Direktur Utama PT Kereta Commuter Indonesia (PT KCI atau KAI Commuter) Asdo Artriviyanto menyampaikan, pihaknya membeli tiga rangkaian kereta rel listrik (KRL) baru dengan tipe KCI-SFC120-V. Nilai investasi untuk pengadaan ketiga rangkaian ini sebesar Rp 783 miliar.
”Pengadaan sarana KRL baru ini merupakan pemenuhan atas jumlah sarana KRL sesuai dengan kebutuhan pelayanan pengguna KRL Jabodetabek yang sudah mencapai hampir 1 juta pengguna per harinya,” ujar Asdo, Jumat (2/2/2024).
Asdo memastikan tiga rangkaian kereta(trainset) yang dipesan dari CRRC masing-masing terdiri dari 12 gerbong kereta serta dalam kondisi baru dan layak pakai. Adapun impor tiga trainset ini menambah jumlah pengadaan KRL menjadi 38 unit.
Tidak hanya melakukan impor rangkaian baru, KAI Commuter juga melakukan peremajaan atau retrofit rangkaian kereta yang dilakukan oleh PT Industri Kereta Api atau PT INKA. Pengadaan 19 rangkaian KRL retrofit ini senilai Rp 2,23 triliun.
Menurut rencana, sebanyak empat rangkaian KRL akan dikirimkan ke PT Inka secara bertahap, yakni pada Februari dan pertengahan 2024. Selain itu, KAI Commuter juga sudah memesan 16 rangkaian KRL baru produksi lokal kepada PT Inka dengan nilai investasi Rp 3,83 triliun.
Asdo mengatakan, seluruh pembiayaan pengadaan tersebut berasal dari pinjaman KAI Commuter, pinjaman pemegang saham atau shareholder loan dari PT Kereta Api Indonesia (Persero), serta bantuan dari pemerintah melalui penyertaan modal negara (PMN).
Program pengadaan KRL ini dilakukan hingga 2027. Saat ini, KAI Commuter baru menandatangani kontrak pembelian 16 trainset kepada PT Inka. Setelah itu, akan ada penambahan delapan trainset lagi pada 2025.
Menurut Asdo, pengadaan KRL ini dilakukan untuk penambahan kapasitas angkut pengguna. Sarana KRL yang sudah memasuki masa peremajaan secara bertahap akan terus diganti dengan proses retrofit untuk menjaga kebutuhan operasional layanan KRL Jabodetabek dengan target 1,2 juta pengguna per hari pada tahun 2025.
Tahun kemarin, KAI Commuter mencatat total pengguna KRL Jabodetabek sebanyak 290.890.677 orang. Angka tersebut lebih besar 38 persen daripada volume tahun 2022 yang sebanyak 239.254.813 orang. Volume pengguna KRL Jabodetabek pun diprediksi bakal tumbuh 4 persen per tahun atau bertambah 16,98 juta pengguna setiap tahunnya.

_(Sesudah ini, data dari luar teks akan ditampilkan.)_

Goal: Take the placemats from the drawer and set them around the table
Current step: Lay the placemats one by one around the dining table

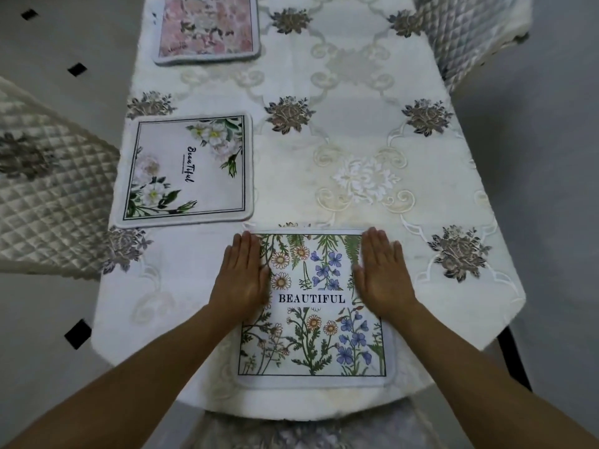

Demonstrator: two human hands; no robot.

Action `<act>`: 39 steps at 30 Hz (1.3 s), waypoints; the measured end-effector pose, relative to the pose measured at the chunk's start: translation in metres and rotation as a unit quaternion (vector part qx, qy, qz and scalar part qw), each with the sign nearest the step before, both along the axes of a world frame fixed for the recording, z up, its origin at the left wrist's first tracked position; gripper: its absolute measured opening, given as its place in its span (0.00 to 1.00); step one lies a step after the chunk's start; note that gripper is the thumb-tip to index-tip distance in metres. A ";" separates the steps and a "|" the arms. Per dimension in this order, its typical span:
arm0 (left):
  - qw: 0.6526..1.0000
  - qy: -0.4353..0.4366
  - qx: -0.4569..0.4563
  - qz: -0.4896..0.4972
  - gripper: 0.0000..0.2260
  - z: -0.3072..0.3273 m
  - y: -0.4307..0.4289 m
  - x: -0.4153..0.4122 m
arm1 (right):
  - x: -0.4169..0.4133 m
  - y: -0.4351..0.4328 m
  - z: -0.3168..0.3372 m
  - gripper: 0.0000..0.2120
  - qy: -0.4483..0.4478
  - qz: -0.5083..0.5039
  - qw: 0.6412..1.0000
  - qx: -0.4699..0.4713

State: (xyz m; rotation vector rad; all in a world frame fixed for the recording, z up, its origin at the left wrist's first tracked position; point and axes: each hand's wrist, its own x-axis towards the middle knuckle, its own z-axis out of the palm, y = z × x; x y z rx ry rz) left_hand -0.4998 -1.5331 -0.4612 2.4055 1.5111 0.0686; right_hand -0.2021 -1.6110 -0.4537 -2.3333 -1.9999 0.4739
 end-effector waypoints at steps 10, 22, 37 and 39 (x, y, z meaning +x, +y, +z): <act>0.998 0.054 -0.019 -0.029 0.27 0.010 -0.128 -0.042 | -0.064 -0.160 0.023 0.30 -0.013 -0.069 0.993 -0.092; 0.994 -0.009 0.092 -0.054 0.09 0.173 -0.061 -0.057 | -0.110 -0.060 0.195 0.08 -0.007 -0.017 1.000 -0.013; 0.969 -0.004 0.142 0.204 0.09 0.249 -0.116 -0.322 | -0.372 0.011 0.260 0.11 0.032 0.255 0.963 0.082; 0.964 0.003 0.134 0.230 0.10 0.249 -0.115 -0.369 | -0.424 0.029 0.264 0.09 0.029 0.283 0.954 0.091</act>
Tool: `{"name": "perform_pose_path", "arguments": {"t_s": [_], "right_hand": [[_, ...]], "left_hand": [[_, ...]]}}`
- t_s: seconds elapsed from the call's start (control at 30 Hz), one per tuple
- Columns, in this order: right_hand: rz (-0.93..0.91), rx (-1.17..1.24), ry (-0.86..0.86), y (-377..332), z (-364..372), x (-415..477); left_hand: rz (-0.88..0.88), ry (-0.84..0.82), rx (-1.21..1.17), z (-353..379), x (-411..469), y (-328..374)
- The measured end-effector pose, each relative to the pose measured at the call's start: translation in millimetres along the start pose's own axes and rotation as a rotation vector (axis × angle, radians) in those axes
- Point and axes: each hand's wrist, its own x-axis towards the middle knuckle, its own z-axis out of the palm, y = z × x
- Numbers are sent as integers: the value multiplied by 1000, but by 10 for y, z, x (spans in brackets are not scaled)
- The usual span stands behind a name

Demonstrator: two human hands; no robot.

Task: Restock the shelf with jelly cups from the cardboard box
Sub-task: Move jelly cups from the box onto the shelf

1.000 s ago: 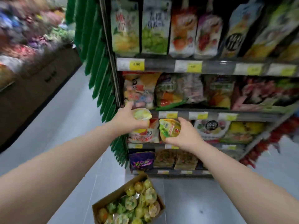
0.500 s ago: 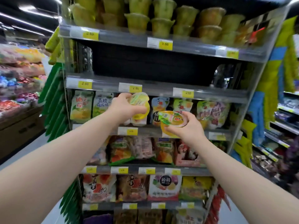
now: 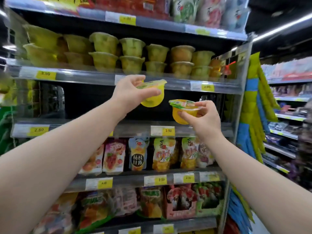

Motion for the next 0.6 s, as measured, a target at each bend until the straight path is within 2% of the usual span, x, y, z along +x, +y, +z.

Adapun kerja sama antara KAI Commuter dan CRRC Qingdao Sifang Co Ltd sebenarnya bukan kali pertama. Pada 9 November 2023 lalu, kedua perusahaan tersebut telah menandatangani MoU kerja sama dalam pengembangan sarana perkeretaapian Indonesia.

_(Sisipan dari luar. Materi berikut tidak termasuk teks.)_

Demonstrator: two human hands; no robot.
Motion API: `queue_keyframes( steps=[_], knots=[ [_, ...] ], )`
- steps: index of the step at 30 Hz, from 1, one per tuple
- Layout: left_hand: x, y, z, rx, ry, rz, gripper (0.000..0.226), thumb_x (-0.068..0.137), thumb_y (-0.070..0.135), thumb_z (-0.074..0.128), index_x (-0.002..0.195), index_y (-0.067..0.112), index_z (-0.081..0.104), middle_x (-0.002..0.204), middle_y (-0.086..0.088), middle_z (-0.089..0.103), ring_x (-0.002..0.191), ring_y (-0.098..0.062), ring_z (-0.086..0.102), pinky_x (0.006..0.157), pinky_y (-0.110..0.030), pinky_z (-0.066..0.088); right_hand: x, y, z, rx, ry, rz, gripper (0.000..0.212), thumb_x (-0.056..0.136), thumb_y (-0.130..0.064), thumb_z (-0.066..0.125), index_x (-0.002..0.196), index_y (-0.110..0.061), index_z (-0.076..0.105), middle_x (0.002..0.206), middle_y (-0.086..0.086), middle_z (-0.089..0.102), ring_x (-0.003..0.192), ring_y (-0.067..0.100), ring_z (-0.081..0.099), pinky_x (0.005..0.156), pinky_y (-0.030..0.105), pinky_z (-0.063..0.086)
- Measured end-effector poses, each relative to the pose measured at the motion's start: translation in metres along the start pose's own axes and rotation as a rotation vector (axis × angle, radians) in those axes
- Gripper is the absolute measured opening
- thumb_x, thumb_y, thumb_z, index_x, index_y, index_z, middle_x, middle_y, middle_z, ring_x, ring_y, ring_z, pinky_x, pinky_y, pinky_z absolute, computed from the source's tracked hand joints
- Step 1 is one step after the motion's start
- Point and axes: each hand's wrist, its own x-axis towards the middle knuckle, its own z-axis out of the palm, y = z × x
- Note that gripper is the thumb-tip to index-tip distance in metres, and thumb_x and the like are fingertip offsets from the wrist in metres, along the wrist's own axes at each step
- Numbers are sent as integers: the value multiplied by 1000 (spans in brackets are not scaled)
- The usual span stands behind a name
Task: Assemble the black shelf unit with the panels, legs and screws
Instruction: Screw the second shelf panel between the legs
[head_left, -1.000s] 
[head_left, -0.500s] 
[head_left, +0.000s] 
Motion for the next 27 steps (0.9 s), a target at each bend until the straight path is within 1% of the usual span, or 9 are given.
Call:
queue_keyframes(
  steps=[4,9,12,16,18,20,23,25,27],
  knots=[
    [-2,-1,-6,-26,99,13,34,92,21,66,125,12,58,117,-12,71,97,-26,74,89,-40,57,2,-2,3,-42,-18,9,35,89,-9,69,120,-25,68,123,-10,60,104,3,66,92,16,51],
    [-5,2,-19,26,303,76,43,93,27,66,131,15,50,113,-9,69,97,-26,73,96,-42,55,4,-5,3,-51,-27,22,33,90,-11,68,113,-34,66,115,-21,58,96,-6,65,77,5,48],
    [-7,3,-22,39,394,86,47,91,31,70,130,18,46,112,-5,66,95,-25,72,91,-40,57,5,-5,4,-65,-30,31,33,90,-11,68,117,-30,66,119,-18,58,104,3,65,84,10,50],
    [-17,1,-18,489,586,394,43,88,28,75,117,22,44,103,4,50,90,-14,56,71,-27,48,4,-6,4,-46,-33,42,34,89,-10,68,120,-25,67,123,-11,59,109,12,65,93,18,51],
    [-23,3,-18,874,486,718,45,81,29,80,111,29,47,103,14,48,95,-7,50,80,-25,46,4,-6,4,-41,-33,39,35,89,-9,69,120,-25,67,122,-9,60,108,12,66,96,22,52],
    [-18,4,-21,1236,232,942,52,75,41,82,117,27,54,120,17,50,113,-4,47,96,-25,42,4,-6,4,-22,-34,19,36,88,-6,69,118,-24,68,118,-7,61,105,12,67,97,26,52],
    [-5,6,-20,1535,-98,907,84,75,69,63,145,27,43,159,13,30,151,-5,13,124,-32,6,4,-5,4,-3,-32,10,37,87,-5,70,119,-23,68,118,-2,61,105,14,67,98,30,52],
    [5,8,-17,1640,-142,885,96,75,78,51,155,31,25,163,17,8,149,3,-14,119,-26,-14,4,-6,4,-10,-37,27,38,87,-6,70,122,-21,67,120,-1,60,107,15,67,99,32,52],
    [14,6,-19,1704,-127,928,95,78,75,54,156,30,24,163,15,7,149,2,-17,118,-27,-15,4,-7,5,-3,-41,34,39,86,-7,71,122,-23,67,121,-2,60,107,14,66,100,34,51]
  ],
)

Kerja sama itu mulai dari pengadaan sarana electric multiple unit (EMU) atau sarana kereta berpenggerak dengan tenaga listrik ataupun diesel multiple unit (DMU) atau sarana kereta berpenggerak dengan tenaga diesel.
Selain itu, juga sebagai wadah untuk berbagi teknologi, perawatan sarana, peningkatan kapasitas sarana, pengadaan suku cadang, dan peningkatan sumber daya manusia (SDM) perkeretaapian. Nota kesepahaman kerja sama ini merupakan pembaruan dari kerja sama yang telah dilakukan tahun-tahun sebelumnya.

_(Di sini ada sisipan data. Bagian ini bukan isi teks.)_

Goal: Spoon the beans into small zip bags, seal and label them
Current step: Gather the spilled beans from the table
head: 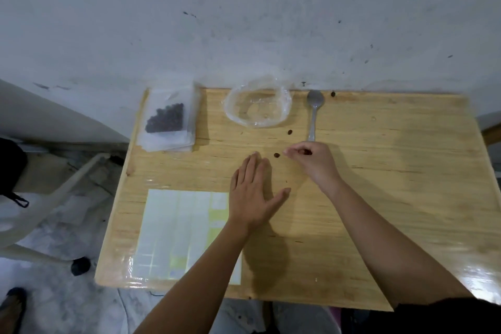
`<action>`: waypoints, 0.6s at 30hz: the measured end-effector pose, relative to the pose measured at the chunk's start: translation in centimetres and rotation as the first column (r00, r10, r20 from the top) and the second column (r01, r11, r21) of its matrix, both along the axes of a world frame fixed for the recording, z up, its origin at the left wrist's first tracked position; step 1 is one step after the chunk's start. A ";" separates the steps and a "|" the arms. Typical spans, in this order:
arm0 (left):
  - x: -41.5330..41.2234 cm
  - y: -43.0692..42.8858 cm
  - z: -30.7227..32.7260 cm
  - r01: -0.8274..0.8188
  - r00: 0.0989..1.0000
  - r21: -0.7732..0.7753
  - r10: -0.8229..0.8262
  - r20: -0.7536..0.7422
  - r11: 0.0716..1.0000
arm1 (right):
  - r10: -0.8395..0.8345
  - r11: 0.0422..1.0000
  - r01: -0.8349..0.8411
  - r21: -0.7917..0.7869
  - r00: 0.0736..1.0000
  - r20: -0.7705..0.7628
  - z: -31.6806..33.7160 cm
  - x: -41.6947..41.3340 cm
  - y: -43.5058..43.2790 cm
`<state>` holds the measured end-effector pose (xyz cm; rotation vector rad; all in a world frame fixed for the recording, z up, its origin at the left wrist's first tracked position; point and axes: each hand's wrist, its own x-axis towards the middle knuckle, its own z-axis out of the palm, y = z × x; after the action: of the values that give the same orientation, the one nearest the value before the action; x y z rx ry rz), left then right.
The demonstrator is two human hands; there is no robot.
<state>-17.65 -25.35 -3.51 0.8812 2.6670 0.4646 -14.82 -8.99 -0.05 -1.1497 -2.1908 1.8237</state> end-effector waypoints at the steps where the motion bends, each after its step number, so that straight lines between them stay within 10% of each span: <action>1: -0.7 -0.2 0.0 0.023 1.000 -0.002 -0.023 -0.003 1.000 | 0.011 0.998 -0.010 0.057 1.000 -0.012 -0.2 -0.5 -0.4; 18: -4.8 -1.1 -0.9 0.203 0.979 0.036 -0.202 -0.024 0.979 | 0.072 0.905 -0.117 0.410 0.990 0.125 -1.2 -1.7 -3.6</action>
<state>-22.41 -26.46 -4.45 1.1597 2.5576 0.4609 -16.55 -12.62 -1.20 -1.0820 -2.5660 1.2447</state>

Berdiri sejak 1900, CRRC Qingdao Sifang Co Ltd juga merupakan pembuat Kereta Cepat Jakarta-Bandung atau Whoosh. Perusahaan ini telah mengekspor ke 28 negara dan kawasan, termasuk Singapura, Argentina, Brasil, Sri Lanka, Laos, dan Indonesia.
Sebelumnya, VP Corporate Secretary KAI Commuter Anne Purba sempat mengatakan akan impor kereta bekas dari Jepang. Anne menargetkan tanda tangan kontrak untuk impor KRL bisa dilakukan pada Agustus-September 2023. Kemudian, dalam 14 bulan hingga 15 bulan setelahnya akan dilakukan proses produksi, pengiriman, hingga sertifikasi kereta untuk siap dipakai.
Akan tetapi, Menteri Koordinator bidang Kemaritiman dan Investasi Luhut Binsar Pandjaitan menyatakan, impor KRL bekas dari Jepang tersebut batal. Menurut dia, pembatalan impor KRL bekas itu dilakukan karena berpotensi melanggar tiga aturan, yaitu peraturan presiden (perpres), aturan di Kementerian Perindustrian dan Kementerian Perhubungan.
Rangkaian kereta buatan China nantinya akan memiliki sejumlah komponen dan teknologi yang berbeda dibandingkan dengan kereta Jepang.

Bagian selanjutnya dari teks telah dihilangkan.